Task prompt
Give back all of the data exactly, with every picture omitted.

Information shown
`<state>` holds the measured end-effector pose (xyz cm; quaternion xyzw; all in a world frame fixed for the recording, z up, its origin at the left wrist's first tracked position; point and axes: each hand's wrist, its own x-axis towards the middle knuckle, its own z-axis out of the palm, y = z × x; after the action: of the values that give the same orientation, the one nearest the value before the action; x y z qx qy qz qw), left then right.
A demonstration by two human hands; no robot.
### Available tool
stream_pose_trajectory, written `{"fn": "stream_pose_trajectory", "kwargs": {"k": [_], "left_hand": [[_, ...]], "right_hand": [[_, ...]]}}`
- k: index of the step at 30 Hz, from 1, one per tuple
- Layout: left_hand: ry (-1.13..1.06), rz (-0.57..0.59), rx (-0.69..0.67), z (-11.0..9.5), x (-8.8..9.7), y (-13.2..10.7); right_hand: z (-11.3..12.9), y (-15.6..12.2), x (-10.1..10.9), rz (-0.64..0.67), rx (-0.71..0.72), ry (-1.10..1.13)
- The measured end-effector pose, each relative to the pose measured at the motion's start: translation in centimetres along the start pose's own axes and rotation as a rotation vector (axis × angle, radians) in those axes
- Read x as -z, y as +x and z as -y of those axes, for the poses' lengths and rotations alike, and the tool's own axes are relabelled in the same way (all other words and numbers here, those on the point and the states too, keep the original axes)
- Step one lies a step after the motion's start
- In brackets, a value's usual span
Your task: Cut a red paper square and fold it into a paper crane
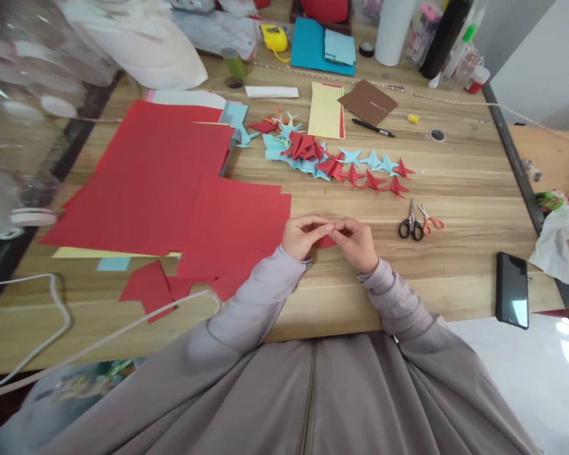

Written response
`<state>` holds the measured end-effector pose (xyz cm; quaternion xyzw; all in a world frame fixed for the recording, z up, its origin at the left wrist's first tracked position; point and axes: each hand's wrist, its own x-axis towards the middle knuckle, its own z-axis out of the palm, y = z × x; after the action: of the values that give the same orientation, the one nearest the value before the action; x y z qx qy qz qw), left then right.
A demonstration by two human hands; no robot.
### Available tool
stream_pose_trajectory, written `{"fn": "stream_pose_trajectory", "kwargs": {"k": [_], "left_hand": [[_, ...]], "right_hand": [[_, ...]]}}`
- k: index of the step at 30 Hz, from 1, one per tuple
- Layout: left_hand: ry (-1.13..1.06), rz (-0.57..0.59), rx (-0.69..0.67), z (-11.0..9.5), x (-8.8..9.7), y (-13.2..10.7); right_hand: z (-11.3..12.9), y (-15.6..12.2), x (-10.1..10.9), rz (-0.64..0.67), rx (-0.71..0.72), ry (-1.10..1.13)
- The measured end-effector pose, each relative to the pose measured at the motion's start: translation in centimetres along the start pose's own axes and rotation as a rotation vector (axis × angle, radians) in those axes
- Read x as -z, y as +x and z as -y of those axes, for the poses' lengths and rotations alike, and the tool's own axes are relabelled in the same way (all other words and numbers here, those on the point and the states too, keep the original axes)
- Step one lies a step after the motion's start
- In brackets, a value's usual span
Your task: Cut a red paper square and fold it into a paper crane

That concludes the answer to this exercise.